With the "launching pad" SheSpeaks, brands can come away with invaluable insight into their products and an entire community of advocates at their disposal.

Modern media buyers don't have it easy. Not only are they saddled with the exacting task of securing targeted exposure and meaningful conversions, they're also increasingly relied upon to be the purveyors of consumer engagement.

There's no question that social media has helped the cause, but Facebook and Twitter are but empty shells without a killer strategy. Some companies are offering that strategy while still making good use of social sites – and luring the world's biggest brands to their door. But it takes more than consumer engagement to keep them there.

"Our communities are a launching pad," says Aliza Freud, founder and CEO of SheSpeaks. When it started in 2007, SheSpeaks helped companies gather customer insight and research on target consumers. Today, it provides brands with a way to engage them. "By virtue of asking women what they thought about a brand, they would become advocates for the brand," Freud says. "Women want to blog about a product, to put something about it on Facebook. We give them a voice with the brands."

Those brands include Pepsi, Heinz, the OWN Network, American Express, Rubbermaid, and Procter & Gamble, each of which has worked with SheSpeaks to develop a customized, branded product microsite. What makes this service different from other platforms is that much of each microsite isn't open to the public. Instead of making its content and communities available to the masses and relying on advertising to draw in the right kind of users, SheSpeaks uses the brand's consumer criteria to select users from its existing community of 170,000 members, 30 percent of which is comprised of bloggers. Each "seeding group" typically includes about 10,000 members, and it's these consumers who benefit from the brand's program, in turn providing the brand with feedback and consumer-generated content.


In the case of P&G, the CPG giant wanted to promote the fact that many of its products are environmentally friendly. With the support of a dozen of its brands, P&G launched the Future Friendly program to encourage women to educate their children about conserving resources, and SheSpeaks created a microsite to match. Some content is available for public consumption, but most – including a discussion forum and evaluation quiz – are for members' eyes only.


On Johnsonville's microsite, everyone is invited to upload videos and photos of themselves using Johnsonville Italian Sausage, but only members receive coupons for a product trial.

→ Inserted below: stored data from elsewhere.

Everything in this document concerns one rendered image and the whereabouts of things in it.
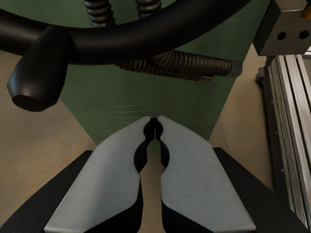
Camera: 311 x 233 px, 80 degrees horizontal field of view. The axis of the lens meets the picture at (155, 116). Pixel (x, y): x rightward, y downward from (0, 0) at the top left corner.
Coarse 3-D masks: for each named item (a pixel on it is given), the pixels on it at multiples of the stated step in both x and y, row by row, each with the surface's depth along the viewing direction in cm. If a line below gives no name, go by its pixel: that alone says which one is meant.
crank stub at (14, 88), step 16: (48, 32) 11; (64, 32) 12; (32, 48) 10; (48, 48) 11; (64, 48) 12; (32, 64) 10; (48, 64) 10; (64, 64) 11; (16, 80) 9; (32, 80) 9; (48, 80) 10; (64, 80) 11; (16, 96) 9; (32, 96) 9; (48, 96) 10
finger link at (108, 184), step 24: (144, 120) 11; (120, 144) 9; (144, 144) 10; (96, 168) 8; (120, 168) 8; (72, 192) 7; (96, 192) 7; (120, 192) 7; (72, 216) 6; (96, 216) 6; (120, 216) 6
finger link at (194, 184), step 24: (168, 120) 11; (168, 144) 9; (192, 144) 9; (168, 168) 8; (192, 168) 8; (216, 168) 7; (168, 192) 7; (192, 192) 6; (216, 192) 6; (168, 216) 6; (192, 216) 6; (216, 216) 6; (240, 216) 6
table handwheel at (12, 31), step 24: (192, 0) 11; (216, 0) 11; (240, 0) 11; (0, 24) 12; (24, 24) 13; (48, 24) 14; (144, 24) 13; (168, 24) 12; (192, 24) 12; (216, 24) 12; (0, 48) 13; (24, 48) 13; (72, 48) 14; (96, 48) 14; (120, 48) 13; (144, 48) 13; (168, 48) 13
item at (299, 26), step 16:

It's this exclusivity that keeps consumers participating, and builds a momentum that takes these brand programs beyond the page. "Emotional value is compelling," Freud says, noting that the company's members aren't paid to sign up or to participate in individual programs. "The incentive is having access to products before other people do."

That can translate into considerable media exposure. Participants in the programs are encouraged to blog and tweet about their experiences, and do they ever comply. "Tostitos Artisan recipes Roasted Garlic & Black Bean chips are unbelievably good," tweeted one participant in a Tostitos SheSpeaks program, adding, "This is not an ad, it's a love affair."

Apart from creating product advocates, these brands are gathering fodder for marketing materials and future ad campaigns. Post-microsite initiative they can build ad units using member testimonials, the results of which Freud says can deliver double the click-through and conversion rates of other ads.

Adding an element of consumer engagement to a media buy requires a delicate balance of branding and conversions, participation, and long-term loyalty. SheSpeaks is taking social media a step beyond the Facebook pages and Twitter accounts brands know they need by incorporating elements of direct marketing and focus groups while still leveraging the big social platforms. It may be a "launching pad," but brands can come away with invaluable insight into their products and an entire community of advocates at their disposal.

Check back next week for a look at another company that's helping buyers and planners to generate consumer engagement for their clients.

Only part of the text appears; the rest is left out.